Se separó de mí despacio y sonriendo, se subió las braguitas y colocó la falda en su sitio. Mis ojos se despidieron de sus pechos y los cubrió con cuidado. Aun sonreía cuando corrió escaleras arriba.

Me levanté despacio y confuso. Regresé a casa y me tumbé en la cama, recordando cada detalle. Busqué a Cecilia cada día durante un mes, paseé cerca de su casa, busqué su mirada en las calles, pero había volado.

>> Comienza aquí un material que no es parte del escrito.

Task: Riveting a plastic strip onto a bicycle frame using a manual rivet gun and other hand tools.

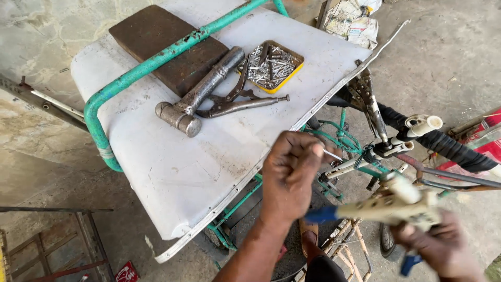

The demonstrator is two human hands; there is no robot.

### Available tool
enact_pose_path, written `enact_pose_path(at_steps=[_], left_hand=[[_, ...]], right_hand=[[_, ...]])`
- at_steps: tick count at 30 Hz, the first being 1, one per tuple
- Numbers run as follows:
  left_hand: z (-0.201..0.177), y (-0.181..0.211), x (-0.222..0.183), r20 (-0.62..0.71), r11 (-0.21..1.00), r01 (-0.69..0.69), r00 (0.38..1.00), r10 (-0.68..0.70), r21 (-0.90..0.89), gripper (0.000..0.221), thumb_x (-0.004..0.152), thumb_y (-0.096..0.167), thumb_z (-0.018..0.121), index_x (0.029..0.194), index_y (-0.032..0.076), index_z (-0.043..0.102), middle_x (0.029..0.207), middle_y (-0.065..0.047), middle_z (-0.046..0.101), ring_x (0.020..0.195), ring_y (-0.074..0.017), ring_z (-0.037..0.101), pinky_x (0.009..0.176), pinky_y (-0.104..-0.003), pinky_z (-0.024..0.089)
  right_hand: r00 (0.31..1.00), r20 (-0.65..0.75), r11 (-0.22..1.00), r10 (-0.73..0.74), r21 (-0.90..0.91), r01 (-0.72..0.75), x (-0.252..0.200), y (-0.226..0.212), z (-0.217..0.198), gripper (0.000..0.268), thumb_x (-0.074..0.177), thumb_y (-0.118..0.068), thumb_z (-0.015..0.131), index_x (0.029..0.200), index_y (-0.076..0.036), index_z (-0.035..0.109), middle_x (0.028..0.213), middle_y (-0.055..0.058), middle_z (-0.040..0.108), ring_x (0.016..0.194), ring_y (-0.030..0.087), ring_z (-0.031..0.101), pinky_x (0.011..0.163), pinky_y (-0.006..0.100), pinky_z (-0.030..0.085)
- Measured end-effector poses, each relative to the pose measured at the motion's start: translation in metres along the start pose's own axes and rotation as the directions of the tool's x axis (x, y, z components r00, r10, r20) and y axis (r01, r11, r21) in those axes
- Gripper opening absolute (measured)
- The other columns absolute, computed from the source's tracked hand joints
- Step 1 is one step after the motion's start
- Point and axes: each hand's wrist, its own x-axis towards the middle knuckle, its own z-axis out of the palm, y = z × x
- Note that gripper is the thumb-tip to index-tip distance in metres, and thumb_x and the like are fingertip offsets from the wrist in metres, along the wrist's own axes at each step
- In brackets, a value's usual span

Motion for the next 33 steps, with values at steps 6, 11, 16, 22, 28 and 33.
enact_pose_path(at_steps=[6,11,16,22,28,33], left_hand=[[0.015,0.002,-0.047,0.037,0.92,0.168,0.985,-0.166,-0.353,0.024,0.102,0.027,0.072,0.106,0.006,0.06,0.099,-0.01,0.07,0.093,-0.0347,0.076,0.077,-0.037,0.065],[0.021,0.004,-0.063,0.062,0.901,0.18,0.984,-0.169,-0.396,0.025,0.102,0.026,0.072,0.109,0.006,0.059,0.101,-0.009,0.067,0.097,-0.039,0.075,0.089,-0.052,0.062],[0.024,0.014,-0.068,0.043,0.913,0.184,0.983,-0.181,-0.363,0.025,0.102,0.025,0.07,0.108,0.005,0.057,0.099,-0.014,0.07,0.095,-0.0333,0.076,0.085,-0.047,0.064],[0.02,0.027,-0.071,0.06,0.919,0.212,0.977,-0.203,-0.333,0.024,0.106,0.022,0.065,0.111,0.001,0.056,0.1,-0.017,0.069,0.096,-0.0338,0.075,0.083,-0.046,0.067],[0.009,0.032,-0.072,0.104,0.995,0.067,0.993,-0.059,-0.079,0.022,0.108,0.03,0.062,0.114,0.009,0.059,0.107,-0.007,0.066,0.103,-0.0261,0.07,0.093,-0.043,0.06],[0.005,0.037,-0.07,0.218,0.998,-0.014,0.976,0.001,0.059,0.008,0.108,0.003,0.06,0.107,0.009,0.054,0.069,0.009,0.038,0.053,-0.0003,0.029,0.054,-0.019,0.032]], right_hand=[[0.942,0.221,0.702,-0.254,0.712,0.022,-0.019,0.006,0.069,0.063,0.096,-0.018,0.082,0.141,0.008,0.046,0.138,0.037,0.062,0.045,0.018,0.055,0.037,0.026,0.044],[0.916,0.32,0.727,-0.242,0.685,-0.047,-0.024,0.01,0.074,0.076,0.096,-0.031,0.089,0.136,0.022,0.052,0.095,0.024,0.072,0.049,0.015,0.052,0.039,0.024,0.039],[0.936,0.293,0.693,-0.193,0.716,-0.081,-0.029,0.012,0.08,0.084,0.09,-0.025,0.092,0.146,0.015,0.044,0.132,0.031,0.067,0.05,0.018,0.056,0.04,0.025,0.044],[0.927,0.325,0.65,-0.188,0.749,-0.131,-0.032,0.006,0.084,0.094,0.092,-0.02,0.095,0.157,0.008,0.033,0.131,0.029,0.069,0.086,0.032,0.066,0.066,0.04,0.057],[0.896,0.382,0.579,-0.226,0.792,-0.192,-0.028,-0.015,0.095,0.099,0.097,-0.015,0.094,0.16,0.012,0.023,0.132,0.028,0.07,0.117,0.042,0.071,0.095,0.053,0.059],[0.892,0.385,0.693,-0.235,0.711,-0.124,-0.032,0.001,0.09,0.09,0.095,-0.02,0.08,0.16,0.008,0.024,0.073,0.015,0.059,0.047,0.015,0.047,0.038,0.024,0.035]])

Abrumado y sin rumbo, me preguntaba sin cesar cuán real había sido aquello. De vez en cuando escuchaba en el viento una canción, la que sólo Cecilia hacía sonar y me parecía aún sentir sus gemidos y sus manos recorriendo con ansias mi cuerpo. Más todo era sólo un engaño de mi ingenua menté, resistiéndose a olvidarla.

Un mes después Clara volvió a mí, tras conversaciones duras y palabras acalladas. Llevamos juntos casi tres años. Ella es feliz, y yo me alegro de tenerla cerca, porque entendí que era la mujer de mi vida. Decidí no contarle nada de lo que había pasado mientras ella perdía peso y lloraba cada noche. Clara me entrega su corazón con una sonrisa, lo da todo en un segundo por mi felicidad.

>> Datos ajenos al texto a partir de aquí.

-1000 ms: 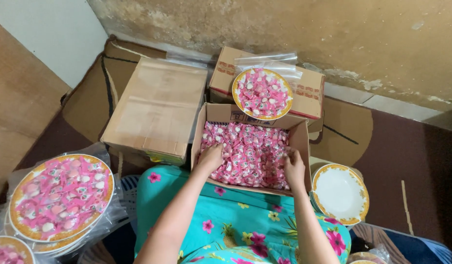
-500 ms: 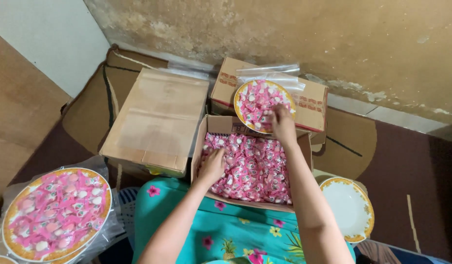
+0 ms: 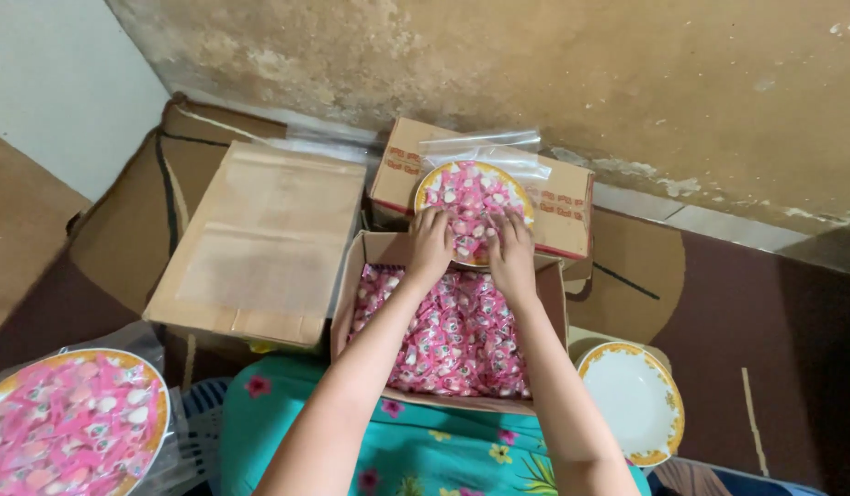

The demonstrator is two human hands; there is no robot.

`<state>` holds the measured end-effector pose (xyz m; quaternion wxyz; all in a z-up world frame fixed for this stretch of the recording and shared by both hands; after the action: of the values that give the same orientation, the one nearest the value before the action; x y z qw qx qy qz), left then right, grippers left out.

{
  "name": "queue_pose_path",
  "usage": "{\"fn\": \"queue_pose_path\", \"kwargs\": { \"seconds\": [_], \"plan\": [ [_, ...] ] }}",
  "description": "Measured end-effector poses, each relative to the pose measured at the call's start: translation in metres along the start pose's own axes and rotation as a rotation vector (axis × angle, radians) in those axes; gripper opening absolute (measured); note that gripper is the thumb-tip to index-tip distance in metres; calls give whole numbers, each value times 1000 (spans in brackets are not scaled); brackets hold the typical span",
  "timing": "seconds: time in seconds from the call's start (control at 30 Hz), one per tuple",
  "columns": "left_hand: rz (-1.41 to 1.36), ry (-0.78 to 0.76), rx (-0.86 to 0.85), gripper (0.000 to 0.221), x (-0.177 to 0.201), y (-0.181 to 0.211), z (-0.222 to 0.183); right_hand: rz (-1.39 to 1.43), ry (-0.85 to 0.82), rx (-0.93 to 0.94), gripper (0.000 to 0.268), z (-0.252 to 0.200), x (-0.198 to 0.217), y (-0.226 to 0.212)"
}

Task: The person fills small plastic bags with individual pink and white candies from a large cardboard box and places a plate on top of the filled bags.

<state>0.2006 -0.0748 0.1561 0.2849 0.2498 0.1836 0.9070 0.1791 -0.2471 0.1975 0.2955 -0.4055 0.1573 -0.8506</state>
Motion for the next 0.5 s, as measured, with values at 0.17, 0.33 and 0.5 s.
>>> {"fn": "queue_pose_path", "kwargs": {
  "seconds": [0.17,0.33,0.5],
  "plan": [
    [159,-218,6,38,-19,17,15,7,-48,57,43,-6,12,-6],
    [249,-318,0,52,-35,15,14,-105,-156,67,46,-7,-7,2],
    [225,-462,45,50,-60,-9,8,-145,-150,23,44,-6,-16,9]
  ]
}}
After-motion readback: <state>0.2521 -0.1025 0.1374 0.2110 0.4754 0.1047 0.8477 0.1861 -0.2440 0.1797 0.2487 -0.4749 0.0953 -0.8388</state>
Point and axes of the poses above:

Quizás algún bello amanecer pueda despertar y saber que conmigo no sòlo està la mejor mujer que puedo tener, sino la que me diò un anticipo de un amor inmenso jamàs entregado, Cecilia. Puede que eso jamàs ocurra y deba conformarme a ser el dueño de una gema valiosìsima que nada sabe de cristales y sòlo la mira con desdèn.

 A veces pienso en Cecilia y escucho una música imposible en mi cabeza, noto una punzada de dolor cuando Clara está a mi lado y no es ella. Pienso en Cecilia sonriendo y Clara me mira, sonríe como un ángel, y yo pienso en que le hago daño sin evitarlo, pienso en olvidar a Cecilia y poder sonreír sinceramente a Clara. Me concentro en el pelo rubio, los ojos azules, las miradas tibias y serenas, pienso en su rostro de sueño imposible, en sus manos suaves y sus curvas queridas, pero es que... ella nunca será Cecilia.

 

 

Aquí lo prometido, una versión revisada de un relato ya casi antiguo. Si la segunda parte me conforma, probablemente vea la luz pública.